TO DO:
Which lines of the data contain the string "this"? Copy every one of them.

*** TASK INPUT Section Begins ***

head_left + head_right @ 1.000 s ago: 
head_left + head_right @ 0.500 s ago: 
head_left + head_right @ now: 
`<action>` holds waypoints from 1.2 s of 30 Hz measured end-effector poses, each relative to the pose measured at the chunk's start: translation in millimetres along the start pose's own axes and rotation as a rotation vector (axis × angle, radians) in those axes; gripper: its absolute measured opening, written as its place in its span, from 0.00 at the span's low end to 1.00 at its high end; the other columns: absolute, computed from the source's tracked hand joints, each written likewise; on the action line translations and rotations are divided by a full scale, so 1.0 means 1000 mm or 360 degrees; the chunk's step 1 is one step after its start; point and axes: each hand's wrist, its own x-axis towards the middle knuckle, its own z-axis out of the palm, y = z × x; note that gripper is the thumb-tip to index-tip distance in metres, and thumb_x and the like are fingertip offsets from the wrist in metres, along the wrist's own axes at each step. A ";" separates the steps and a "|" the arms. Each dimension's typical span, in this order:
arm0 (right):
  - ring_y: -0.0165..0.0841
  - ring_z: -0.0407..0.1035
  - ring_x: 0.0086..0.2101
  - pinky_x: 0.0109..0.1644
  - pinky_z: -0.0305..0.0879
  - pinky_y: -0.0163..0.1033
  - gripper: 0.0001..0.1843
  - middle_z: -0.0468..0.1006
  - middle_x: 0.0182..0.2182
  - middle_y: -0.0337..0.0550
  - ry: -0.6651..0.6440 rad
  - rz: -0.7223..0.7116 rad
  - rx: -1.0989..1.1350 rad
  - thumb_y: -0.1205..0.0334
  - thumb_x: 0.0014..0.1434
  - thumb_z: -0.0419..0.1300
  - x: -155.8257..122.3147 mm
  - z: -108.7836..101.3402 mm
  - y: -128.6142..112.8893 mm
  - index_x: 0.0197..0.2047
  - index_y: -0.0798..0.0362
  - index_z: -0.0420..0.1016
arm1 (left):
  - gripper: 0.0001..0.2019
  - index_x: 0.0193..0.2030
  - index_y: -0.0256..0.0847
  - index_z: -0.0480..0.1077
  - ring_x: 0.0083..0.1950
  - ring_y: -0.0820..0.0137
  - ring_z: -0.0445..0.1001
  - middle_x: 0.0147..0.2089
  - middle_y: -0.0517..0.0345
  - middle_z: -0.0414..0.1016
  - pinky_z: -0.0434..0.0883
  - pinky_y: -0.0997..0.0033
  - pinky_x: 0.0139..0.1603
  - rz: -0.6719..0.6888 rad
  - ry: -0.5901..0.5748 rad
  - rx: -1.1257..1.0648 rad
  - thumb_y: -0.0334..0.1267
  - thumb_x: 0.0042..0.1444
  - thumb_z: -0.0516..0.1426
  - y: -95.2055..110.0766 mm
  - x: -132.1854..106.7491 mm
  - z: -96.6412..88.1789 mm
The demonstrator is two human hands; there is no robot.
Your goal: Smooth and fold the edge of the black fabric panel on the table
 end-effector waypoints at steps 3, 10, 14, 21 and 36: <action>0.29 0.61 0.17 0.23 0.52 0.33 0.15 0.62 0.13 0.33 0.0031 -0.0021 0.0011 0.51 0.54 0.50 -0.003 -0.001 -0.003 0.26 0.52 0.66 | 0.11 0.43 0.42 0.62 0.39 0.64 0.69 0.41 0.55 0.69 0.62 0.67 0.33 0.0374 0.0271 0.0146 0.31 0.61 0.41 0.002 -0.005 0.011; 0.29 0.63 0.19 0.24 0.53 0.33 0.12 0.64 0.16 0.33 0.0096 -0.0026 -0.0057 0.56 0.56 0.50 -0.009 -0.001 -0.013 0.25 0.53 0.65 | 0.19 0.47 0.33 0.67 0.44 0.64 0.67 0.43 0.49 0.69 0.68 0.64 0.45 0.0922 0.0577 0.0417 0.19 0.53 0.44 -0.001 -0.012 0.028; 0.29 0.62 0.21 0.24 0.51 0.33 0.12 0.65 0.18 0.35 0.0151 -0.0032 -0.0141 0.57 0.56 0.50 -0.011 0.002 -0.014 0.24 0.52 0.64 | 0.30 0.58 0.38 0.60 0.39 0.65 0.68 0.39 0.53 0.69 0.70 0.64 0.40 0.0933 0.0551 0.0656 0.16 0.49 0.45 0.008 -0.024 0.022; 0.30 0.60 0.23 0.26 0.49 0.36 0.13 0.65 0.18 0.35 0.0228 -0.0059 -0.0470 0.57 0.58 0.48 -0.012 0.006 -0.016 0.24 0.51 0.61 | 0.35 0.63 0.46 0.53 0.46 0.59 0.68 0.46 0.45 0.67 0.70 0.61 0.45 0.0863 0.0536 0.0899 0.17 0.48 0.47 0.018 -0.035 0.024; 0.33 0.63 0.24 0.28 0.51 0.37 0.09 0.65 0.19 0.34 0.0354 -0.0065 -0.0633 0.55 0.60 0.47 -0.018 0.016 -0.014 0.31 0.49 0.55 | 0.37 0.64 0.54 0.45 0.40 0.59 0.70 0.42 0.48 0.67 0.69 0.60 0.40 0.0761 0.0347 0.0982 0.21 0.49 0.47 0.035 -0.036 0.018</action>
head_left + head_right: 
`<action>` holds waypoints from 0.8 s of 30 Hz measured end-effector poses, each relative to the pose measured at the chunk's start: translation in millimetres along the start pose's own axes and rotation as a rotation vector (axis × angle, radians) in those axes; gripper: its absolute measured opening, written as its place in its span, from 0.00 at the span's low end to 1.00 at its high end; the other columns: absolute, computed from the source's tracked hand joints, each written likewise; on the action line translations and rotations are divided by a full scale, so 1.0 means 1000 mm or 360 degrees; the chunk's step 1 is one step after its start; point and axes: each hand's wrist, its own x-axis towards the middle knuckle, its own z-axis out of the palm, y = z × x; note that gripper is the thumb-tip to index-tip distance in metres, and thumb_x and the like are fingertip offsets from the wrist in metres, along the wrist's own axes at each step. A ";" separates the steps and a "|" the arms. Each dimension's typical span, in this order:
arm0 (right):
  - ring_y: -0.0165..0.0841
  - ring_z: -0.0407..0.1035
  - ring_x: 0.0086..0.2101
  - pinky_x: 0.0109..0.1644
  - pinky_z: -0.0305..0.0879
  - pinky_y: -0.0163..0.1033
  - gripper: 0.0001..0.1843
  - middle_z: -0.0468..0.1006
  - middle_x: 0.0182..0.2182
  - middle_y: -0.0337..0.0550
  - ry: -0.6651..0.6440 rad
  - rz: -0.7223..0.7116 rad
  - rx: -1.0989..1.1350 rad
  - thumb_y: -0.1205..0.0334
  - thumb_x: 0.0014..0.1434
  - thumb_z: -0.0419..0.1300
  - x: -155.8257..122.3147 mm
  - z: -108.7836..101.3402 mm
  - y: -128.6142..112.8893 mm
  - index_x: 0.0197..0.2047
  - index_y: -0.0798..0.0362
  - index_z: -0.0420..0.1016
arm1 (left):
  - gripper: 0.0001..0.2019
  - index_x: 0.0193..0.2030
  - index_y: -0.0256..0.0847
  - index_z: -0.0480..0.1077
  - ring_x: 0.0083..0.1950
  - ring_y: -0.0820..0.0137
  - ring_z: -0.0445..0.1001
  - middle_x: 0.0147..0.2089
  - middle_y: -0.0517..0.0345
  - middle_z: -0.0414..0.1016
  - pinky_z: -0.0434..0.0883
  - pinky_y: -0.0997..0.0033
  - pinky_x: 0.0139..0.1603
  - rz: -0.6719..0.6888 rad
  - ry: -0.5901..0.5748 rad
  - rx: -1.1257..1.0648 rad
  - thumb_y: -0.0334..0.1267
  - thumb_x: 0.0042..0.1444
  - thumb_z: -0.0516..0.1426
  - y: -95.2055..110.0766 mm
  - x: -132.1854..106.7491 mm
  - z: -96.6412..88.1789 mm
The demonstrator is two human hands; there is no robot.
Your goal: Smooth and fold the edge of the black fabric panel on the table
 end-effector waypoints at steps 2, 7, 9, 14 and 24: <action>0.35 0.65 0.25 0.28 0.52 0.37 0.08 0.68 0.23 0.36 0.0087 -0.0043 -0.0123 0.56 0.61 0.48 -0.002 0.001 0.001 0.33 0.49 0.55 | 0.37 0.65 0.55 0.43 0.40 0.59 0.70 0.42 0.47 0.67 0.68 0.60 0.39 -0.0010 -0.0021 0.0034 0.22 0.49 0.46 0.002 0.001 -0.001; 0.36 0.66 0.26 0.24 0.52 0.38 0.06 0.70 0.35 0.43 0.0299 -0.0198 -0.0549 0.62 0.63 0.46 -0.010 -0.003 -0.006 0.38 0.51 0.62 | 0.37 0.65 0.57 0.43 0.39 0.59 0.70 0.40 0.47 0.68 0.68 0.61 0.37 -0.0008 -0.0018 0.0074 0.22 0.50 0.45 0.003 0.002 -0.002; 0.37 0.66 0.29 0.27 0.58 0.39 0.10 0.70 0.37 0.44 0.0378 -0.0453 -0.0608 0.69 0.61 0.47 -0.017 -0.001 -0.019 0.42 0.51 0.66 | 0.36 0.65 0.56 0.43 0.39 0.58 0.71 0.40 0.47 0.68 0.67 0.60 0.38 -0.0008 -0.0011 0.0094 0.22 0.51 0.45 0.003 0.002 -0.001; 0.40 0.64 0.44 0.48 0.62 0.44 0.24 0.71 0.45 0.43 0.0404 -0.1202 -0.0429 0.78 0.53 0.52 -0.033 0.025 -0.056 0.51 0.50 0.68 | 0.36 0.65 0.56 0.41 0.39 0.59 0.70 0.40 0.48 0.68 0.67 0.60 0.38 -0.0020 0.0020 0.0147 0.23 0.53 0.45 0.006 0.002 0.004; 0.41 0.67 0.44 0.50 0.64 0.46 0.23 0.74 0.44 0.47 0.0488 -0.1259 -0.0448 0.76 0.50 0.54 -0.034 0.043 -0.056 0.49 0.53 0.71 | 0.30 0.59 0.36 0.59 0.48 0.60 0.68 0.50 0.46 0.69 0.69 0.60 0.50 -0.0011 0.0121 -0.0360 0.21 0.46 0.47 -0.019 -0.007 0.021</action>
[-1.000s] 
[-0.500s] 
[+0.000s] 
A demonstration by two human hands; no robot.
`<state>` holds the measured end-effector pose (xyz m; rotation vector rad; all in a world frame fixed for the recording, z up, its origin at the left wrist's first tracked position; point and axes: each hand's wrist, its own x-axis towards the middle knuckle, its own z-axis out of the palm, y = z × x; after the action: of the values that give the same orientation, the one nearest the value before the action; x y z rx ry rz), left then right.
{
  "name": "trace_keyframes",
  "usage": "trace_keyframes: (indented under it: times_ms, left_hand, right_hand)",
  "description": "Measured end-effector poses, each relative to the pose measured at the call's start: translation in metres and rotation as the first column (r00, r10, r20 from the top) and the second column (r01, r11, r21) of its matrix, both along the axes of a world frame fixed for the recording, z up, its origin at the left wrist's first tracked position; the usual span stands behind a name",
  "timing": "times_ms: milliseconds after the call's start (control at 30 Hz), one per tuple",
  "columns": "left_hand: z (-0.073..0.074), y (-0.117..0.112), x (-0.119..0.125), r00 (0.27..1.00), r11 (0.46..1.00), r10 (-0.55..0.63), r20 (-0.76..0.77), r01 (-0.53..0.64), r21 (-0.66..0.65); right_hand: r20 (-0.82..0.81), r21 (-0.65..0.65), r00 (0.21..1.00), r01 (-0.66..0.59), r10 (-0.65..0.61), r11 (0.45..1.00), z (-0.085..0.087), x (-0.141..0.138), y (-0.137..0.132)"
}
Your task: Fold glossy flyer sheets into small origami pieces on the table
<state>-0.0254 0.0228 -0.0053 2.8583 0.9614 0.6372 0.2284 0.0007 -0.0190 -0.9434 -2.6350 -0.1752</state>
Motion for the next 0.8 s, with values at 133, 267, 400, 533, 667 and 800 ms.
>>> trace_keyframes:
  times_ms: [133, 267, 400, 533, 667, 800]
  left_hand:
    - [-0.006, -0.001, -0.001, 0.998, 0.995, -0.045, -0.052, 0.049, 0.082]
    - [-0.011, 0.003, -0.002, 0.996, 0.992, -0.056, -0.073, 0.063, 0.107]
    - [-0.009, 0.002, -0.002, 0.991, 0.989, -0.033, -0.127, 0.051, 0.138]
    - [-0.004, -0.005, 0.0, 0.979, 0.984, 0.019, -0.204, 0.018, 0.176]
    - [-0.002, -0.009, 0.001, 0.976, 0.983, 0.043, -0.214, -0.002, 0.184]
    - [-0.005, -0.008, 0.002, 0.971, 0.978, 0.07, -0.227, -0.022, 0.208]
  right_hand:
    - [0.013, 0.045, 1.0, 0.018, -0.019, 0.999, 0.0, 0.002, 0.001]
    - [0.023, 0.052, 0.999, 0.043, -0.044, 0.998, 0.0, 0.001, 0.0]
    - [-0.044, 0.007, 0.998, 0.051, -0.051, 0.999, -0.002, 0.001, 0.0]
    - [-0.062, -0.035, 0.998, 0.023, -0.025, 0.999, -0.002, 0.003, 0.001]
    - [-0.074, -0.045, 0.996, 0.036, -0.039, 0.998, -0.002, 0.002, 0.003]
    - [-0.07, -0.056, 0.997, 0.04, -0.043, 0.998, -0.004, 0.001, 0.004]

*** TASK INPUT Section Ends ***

ANSWER BOX:
`<action>` holds waypoints from 1.2 s of 30 Hz measured end-effector poses, each relative to the pose measured at the chunk's start: translation in millimetres along the start pose's own axes and rotation as a rotation vector (axis × angle, radians) in those axes; gripper: its absolute measured opening, written as its place in its span, from 0.00 at the span's low end to 1.00 at its high end; the other columns: absolute, computed from the source's tracked hand joints, each written likewise; on the action line translations and rotations are divided by a full scale, so 1.0 means 1000 mm or 360 degrees; the chunk's step 1 is one step after its start; point and axes: each hand's wrist, its own x-axis towards the middle knuckle, its own z-axis out of the palm, y = z × x; note that gripper is the thumb-tip to index-tip distance in metres, and thumb_x and the like are fingertip offsets from the wrist in metres, along the wrist's own axes at each step. A ";" separates the steps and a "|" the arms. Each dimension's typical span, in this order:
`<action>` holds waypoints from 0.8 s of 30 Hz measured end-effector poses, each relative to the pose measured at the chunk's start: translation in millimetres along the start pose's own axes and rotation as a rotation vector (axis × angle, radians) in those axes; gripper: its absolute measured opening, written as its place in its span, from 0.00 at the span's low end to 1.00 at its high end; the other columns: absolute, computed from the source's tracked hand joints, each written likewise; on the action line translations and rotations are divided by a full scale, so 1.0 means 1000 mm or 360 degrees; the chunk's step 1 is one step after its start; point and axes: each hand's wrist, its own x-axis towards the middle knuckle, its own z-axis out of the palm, y = z × x; note that gripper is the thumb-tip to index-tip distance in metres, and thumb_x and the like are fingertip offsets from the wrist in metres, along the wrist's own axes at each step. A ";" separates the steps and a "|" the arms. Each dimension's typical span, in this order:

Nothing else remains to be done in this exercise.